## What to do
Transcribe the entire listing, keeping each word as it is.

## Record excerpts
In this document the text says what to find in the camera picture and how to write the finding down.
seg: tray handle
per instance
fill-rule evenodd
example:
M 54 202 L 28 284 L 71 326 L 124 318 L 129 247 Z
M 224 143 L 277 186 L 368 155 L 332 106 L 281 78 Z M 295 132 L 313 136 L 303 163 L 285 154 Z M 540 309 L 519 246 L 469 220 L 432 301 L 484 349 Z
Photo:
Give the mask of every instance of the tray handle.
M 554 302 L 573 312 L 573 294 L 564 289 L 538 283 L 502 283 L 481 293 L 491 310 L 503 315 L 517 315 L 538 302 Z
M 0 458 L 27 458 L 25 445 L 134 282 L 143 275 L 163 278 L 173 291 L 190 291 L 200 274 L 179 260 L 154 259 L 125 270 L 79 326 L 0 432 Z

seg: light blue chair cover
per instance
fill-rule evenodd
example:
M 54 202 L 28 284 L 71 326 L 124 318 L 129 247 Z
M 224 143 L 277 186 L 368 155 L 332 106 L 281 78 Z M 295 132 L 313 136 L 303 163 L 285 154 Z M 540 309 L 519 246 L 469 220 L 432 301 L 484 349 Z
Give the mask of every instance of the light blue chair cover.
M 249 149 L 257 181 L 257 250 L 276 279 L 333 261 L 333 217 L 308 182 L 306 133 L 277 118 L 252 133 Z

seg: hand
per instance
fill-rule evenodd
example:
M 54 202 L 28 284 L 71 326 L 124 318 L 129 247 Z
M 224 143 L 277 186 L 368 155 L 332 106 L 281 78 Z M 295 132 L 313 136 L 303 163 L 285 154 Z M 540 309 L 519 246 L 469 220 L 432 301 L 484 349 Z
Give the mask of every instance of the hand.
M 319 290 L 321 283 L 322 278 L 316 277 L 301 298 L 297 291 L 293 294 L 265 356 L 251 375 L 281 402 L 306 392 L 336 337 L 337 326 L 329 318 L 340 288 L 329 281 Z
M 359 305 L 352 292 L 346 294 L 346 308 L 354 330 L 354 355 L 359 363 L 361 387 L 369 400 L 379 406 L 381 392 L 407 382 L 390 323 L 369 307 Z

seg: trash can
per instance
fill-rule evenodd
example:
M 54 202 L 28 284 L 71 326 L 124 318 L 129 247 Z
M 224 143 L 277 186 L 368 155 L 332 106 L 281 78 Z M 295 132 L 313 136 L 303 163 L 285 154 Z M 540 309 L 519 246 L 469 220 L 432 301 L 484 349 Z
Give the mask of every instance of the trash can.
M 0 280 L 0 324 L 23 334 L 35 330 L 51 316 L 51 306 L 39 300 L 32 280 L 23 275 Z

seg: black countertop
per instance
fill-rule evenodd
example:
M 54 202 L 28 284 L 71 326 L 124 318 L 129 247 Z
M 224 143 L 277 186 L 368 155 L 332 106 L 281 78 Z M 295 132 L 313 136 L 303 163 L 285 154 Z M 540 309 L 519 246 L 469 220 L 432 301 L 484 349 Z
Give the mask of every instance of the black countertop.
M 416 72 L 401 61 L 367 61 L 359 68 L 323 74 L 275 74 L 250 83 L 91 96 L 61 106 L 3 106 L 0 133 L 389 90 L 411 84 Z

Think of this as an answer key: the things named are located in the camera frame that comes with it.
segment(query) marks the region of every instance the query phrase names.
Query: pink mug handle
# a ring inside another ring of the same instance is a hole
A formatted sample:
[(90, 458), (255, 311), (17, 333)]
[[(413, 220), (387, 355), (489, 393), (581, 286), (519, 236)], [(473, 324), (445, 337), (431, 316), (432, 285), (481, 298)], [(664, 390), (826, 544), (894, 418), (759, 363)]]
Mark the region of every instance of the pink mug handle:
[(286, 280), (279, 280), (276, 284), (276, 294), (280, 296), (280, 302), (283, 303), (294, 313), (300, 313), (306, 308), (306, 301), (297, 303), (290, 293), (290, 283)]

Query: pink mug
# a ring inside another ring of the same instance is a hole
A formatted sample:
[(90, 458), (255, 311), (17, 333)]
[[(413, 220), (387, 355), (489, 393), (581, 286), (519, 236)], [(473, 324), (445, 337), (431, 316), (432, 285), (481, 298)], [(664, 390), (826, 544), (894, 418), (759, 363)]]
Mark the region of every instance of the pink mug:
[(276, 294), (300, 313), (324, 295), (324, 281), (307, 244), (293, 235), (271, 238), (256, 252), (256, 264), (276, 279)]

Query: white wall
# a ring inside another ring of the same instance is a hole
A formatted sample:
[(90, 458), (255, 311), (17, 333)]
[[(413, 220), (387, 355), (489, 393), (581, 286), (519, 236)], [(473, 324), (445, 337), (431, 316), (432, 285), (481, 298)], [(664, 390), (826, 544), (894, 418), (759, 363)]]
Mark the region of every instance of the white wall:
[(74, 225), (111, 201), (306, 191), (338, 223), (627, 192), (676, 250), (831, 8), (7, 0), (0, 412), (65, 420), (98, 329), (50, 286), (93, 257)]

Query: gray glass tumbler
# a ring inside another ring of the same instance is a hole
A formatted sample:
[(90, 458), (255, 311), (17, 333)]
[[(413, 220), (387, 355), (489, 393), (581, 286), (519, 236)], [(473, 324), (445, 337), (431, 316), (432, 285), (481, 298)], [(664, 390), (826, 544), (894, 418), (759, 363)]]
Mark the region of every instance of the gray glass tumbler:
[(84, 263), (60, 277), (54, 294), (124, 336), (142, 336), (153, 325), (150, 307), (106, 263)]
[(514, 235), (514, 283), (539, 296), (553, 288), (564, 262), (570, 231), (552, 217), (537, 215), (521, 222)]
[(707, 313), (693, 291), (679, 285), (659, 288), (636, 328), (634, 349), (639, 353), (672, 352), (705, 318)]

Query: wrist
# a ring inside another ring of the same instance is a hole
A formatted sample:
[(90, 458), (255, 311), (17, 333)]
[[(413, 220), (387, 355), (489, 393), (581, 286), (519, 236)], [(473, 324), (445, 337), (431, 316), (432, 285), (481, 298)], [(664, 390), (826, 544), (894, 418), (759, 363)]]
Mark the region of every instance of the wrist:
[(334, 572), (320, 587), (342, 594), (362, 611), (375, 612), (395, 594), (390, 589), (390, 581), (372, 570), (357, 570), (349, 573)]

## Output for this task
In this document the text says what to find in the camera picture and how to write the finding down.
seg: tray handle
per instance
fill-rule evenodd
example:
M 54 202 L 28 284 L 71 326 L 124 318 L 129 247 Z
M 224 143 L 277 186 L 368 155 L 332 106 L 281 78 Z M 295 132 L 313 136 L 303 163 L 285 154 Z M 540 309 L 519 246 L 469 220 L 432 301 L 484 349 Z
Photo:
Give the mask of every instance of the tray handle.
M 554 302 L 573 312 L 573 294 L 564 289 L 538 283 L 502 283 L 481 293 L 491 310 L 503 315 L 517 315 L 538 302 Z
M 0 458 L 27 458 L 25 445 L 134 282 L 143 275 L 163 278 L 173 291 L 190 291 L 200 274 L 179 260 L 154 259 L 125 270 L 79 326 L 0 432 Z

seg: light blue chair cover
per instance
fill-rule evenodd
example:
M 54 202 L 28 284 L 71 326 L 124 318 L 129 247 Z
M 224 143 L 277 186 L 368 155 L 332 106 L 281 78 Z M 295 132 L 313 136 L 303 163 L 285 154 Z M 540 309 L 519 246 L 469 220 L 432 301 L 484 349 Z
Give the mask of every instance of the light blue chair cover.
M 249 149 L 257 181 L 257 250 L 276 279 L 333 261 L 333 217 L 308 182 L 306 133 L 277 118 L 252 133 Z

seg: hand
per instance
fill-rule evenodd
example:
M 54 202 L 28 284 L 71 326 L 124 318 L 129 247 Z
M 224 143 L 277 186 L 368 155 L 332 106 L 281 78 Z M 295 132 L 313 136 L 303 163 L 285 154 Z M 540 309 L 519 246 L 469 220 L 432 301 L 484 349 Z
Give the mask of every instance of the hand.
M 319 290 L 321 283 L 322 278 L 316 277 L 301 298 L 297 291 L 293 294 L 265 356 L 251 375 L 281 402 L 306 392 L 336 337 L 337 326 L 329 318 L 340 288 L 329 281 Z
M 359 305 L 352 292 L 346 294 L 346 308 L 354 330 L 354 355 L 359 363 L 361 387 L 369 400 L 379 406 L 381 392 L 407 382 L 390 323 L 369 307 Z

seg: trash can
per instance
fill-rule evenodd
example:
M 54 202 L 28 284 L 71 326 L 124 318 L 129 247 Z
M 224 143 L 277 186 L 368 155 L 332 106 L 281 78 Z M 295 132 L 313 136 L 303 163 L 285 154 Z M 540 309 L 519 246 L 469 220 L 432 301 L 484 349 Z
Give the mask of every instance of the trash can.
M 0 280 L 0 324 L 23 334 L 35 330 L 51 316 L 51 306 L 39 300 L 32 280 L 23 275 Z

seg: black countertop
per instance
fill-rule evenodd
example:
M 54 202 L 28 284 L 71 326 L 124 318 L 129 247 Z
M 224 143 L 277 186 L 368 155 L 332 106 L 281 78 Z M 295 132 L 313 136 L 303 163 L 285 154 Z M 540 309 L 519 246 L 469 220 L 432 301 L 484 349 Z
Give the mask of every instance of the black countertop.
M 416 72 L 401 61 L 367 61 L 359 68 L 323 74 L 275 74 L 250 83 L 91 96 L 61 106 L 3 106 L 0 133 L 389 90 L 411 84 Z

Think of this as an answer key: the things named are located in the camera frame that comes with it.
segment(query) marks the region of every instance the query phrase names.
Query: pink mug handle
# a ring inside another ring of the same instance is a hole
A formatted sample:
[(90, 458), (255, 311), (17, 333)]
[[(413, 220), (387, 355), (489, 393), (581, 286), (519, 236)], [(473, 324), (445, 337), (431, 316), (432, 285), (481, 298)], [(664, 390), (826, 544), (894, 418), (759, 363)]]
Mark the region of every instance of the pink mug handle:
[(286, 280), (279, 280), (276, 284), (276, 294), (280, 296), (280, 302), (283, 303), (294, 313), (300, 313), (306, 308), (306, 301), (297, 303), (290, 293), (290, 283)]

Query: pink mug
# a ring inside another ring of the same instance is a hole
A formatted sample:
[(90, 458), (255, 311), (17, 333)]
[[(413, 220), (387, 355), (489, 393), (581, 286), (519, 236)], [(473, 324), (445, 337), (431, 316), (432, 285), (481, 298)], [(664, 390), (826, 544), (894, 418), (759, 363)]]
Mark the region of every instance of the pink mug:
[(276, 294), (300, 313), (324, 295), (324, 281), (307, 244), (293, 235), (271, 238), (256, 252), (256, 264), (276, 279)]

Query: white wall
# a ring inside another ring of the same instance is a hole
A formatted sample:
[(90, 458), (255, 311), (17, 333)]
[[(413, 220), (387, 355), (489, 393), (581, 286), (519, 236)], [(473, 324), (445, 337), (431, 316), (432, 285), (481, 298)], [(664, 390), (826, 544), (894, 418), (759, 363)]]
Mark the region of every instance of the white wall:
[(74, 225), (111, 201), (306, 191), (338, 223), (627, 192), (676, 250), (831, 8), (7, 0), (0, 412), (65, 420), (98, 329), (50, 286), (93, 257)]

Query: gray glass tumbler
# a ring inside another ring of the same instance is a hole
A formatted sample:
[(90, 458), (255, 311), (17, 333)]
[[(413, 220), (387, 355), (489, 393), (581, 286), (519, 236)], [(473, 324), (445, 337), (431, 316), (432, 285), (481, 298)], [(664, 390), (826, 544), (894, 418), (759, 363)]]
Mark the region of every instance of the gray glass tumbler:
[(84, 263), (60, 277), (54, 294), (124, 336), (142, 336), (153, 325), (150, 307), (106, 263)]
[(514, 235), (514, 283), (539, 296), (553, 288), (564, 262), (570, 231), (552, 217), (537, 215), (521, 222)]
[(707, 313), (693, 291), (679, 285), (659, 288), (636, 328), (634, 349), (639, 353), (672, 352), (705, 318)]

Query: wrist
# a ring inside another ring of the same instance is a hole
A formatted sample:
[(90, 458), (255, 311), (17, 333)]
[[(413, 220), (387, 355), (489, 393), (581, 286), (519, 236)], [(473, 324), (445, 337), (431, 316), (432, 285), (481, 298)], [(664, 390), (826, 544), (894, 418), (759, 363)]]
Mark the region of every instance of the wrist:
[(334, 572), (320, 587), (342, 594), (362, 611), (375, 612), (395, 594), (390, 589), (390, 581), (372, 570), (357, 570), (349, 573)]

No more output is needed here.